Aim of the task
When a line in the data below includes "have", count it; then give only the total.

Records provided below:

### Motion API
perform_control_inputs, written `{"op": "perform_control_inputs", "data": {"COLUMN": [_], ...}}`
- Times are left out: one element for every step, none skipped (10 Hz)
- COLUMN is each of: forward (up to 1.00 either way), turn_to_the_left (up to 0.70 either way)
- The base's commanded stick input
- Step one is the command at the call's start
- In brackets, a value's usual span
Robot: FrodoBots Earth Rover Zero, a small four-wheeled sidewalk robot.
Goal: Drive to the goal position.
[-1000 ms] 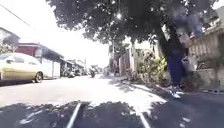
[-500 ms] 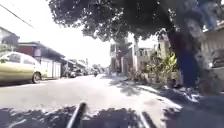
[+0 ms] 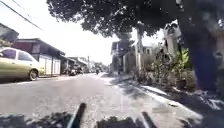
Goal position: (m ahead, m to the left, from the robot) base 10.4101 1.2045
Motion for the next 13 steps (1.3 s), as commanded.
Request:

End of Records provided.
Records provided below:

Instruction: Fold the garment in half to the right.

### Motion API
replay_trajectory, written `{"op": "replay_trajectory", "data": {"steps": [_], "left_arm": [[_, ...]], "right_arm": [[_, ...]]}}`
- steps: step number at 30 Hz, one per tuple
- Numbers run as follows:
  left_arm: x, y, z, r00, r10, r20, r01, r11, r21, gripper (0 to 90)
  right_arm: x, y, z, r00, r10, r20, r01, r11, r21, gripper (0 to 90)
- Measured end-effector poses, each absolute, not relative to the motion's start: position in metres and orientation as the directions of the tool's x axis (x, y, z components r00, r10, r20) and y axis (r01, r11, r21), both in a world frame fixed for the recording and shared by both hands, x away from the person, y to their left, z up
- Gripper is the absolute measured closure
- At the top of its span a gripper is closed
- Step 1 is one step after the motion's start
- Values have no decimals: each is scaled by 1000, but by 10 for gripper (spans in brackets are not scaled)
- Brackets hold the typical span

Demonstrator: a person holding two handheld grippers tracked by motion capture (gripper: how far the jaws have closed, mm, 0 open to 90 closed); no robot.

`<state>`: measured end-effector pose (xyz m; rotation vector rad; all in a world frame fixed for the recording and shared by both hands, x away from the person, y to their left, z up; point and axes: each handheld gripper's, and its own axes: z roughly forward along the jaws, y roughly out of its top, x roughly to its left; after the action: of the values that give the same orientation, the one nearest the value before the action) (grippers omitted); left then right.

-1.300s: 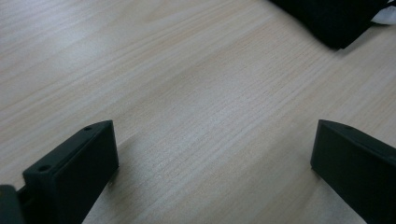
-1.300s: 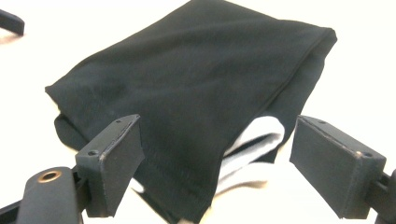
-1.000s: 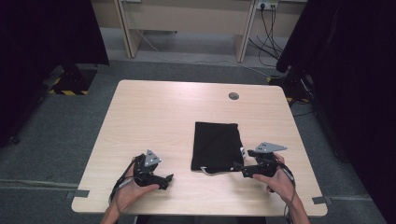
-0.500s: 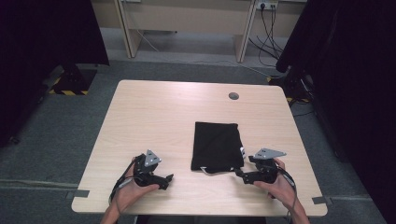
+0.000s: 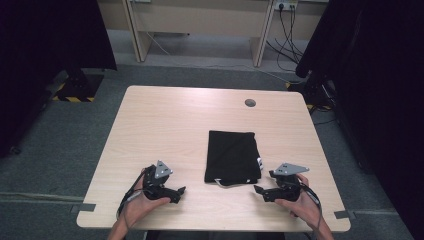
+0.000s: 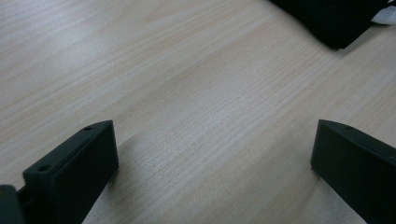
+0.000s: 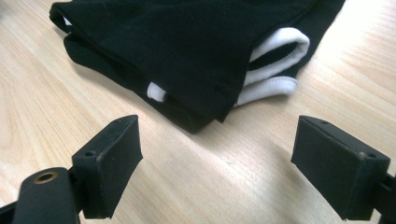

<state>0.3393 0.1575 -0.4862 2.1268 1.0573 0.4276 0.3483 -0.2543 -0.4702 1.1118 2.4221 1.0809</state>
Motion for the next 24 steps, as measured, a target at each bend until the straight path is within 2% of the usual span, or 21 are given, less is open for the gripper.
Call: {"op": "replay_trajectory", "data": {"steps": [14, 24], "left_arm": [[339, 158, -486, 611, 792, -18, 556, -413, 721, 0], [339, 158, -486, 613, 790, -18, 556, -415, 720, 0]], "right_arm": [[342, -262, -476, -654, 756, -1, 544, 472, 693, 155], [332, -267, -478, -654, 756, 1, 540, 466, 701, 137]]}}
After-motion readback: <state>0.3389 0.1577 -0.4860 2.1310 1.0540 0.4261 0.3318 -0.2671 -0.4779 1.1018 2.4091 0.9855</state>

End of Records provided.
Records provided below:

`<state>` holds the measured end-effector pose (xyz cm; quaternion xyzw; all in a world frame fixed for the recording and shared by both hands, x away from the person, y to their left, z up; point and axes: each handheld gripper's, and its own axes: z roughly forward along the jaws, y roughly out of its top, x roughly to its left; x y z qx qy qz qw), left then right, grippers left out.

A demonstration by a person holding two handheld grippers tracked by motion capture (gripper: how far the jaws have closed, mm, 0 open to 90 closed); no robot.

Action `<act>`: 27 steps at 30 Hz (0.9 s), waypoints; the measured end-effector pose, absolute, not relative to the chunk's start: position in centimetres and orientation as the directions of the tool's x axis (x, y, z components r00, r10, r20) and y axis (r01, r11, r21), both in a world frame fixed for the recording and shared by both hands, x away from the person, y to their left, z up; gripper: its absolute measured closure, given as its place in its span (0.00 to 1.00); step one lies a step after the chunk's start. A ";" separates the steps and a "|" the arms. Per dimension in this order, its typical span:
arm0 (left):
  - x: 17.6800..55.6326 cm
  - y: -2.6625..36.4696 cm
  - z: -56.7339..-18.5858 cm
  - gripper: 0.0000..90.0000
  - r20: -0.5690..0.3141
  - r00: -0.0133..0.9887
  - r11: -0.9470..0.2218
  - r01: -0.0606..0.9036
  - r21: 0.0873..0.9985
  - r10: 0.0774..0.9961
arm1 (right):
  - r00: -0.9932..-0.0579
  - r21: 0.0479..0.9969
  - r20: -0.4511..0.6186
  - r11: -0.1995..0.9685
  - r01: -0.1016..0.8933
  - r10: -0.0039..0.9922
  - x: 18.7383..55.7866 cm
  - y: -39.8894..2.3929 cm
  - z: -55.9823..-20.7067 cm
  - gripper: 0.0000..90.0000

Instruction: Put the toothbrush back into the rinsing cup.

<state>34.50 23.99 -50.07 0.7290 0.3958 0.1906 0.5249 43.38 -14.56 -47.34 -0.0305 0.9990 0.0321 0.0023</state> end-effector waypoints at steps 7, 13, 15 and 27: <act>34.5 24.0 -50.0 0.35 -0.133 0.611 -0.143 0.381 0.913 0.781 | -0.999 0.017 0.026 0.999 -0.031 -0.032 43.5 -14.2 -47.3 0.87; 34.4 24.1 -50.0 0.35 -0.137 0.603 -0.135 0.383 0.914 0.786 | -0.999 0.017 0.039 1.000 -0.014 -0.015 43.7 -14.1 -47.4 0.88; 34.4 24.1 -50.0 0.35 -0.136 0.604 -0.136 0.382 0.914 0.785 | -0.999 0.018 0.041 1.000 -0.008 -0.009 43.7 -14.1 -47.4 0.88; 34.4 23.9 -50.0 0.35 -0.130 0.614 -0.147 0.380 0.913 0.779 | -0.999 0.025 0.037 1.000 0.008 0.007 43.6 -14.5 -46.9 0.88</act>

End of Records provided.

Exercise response
3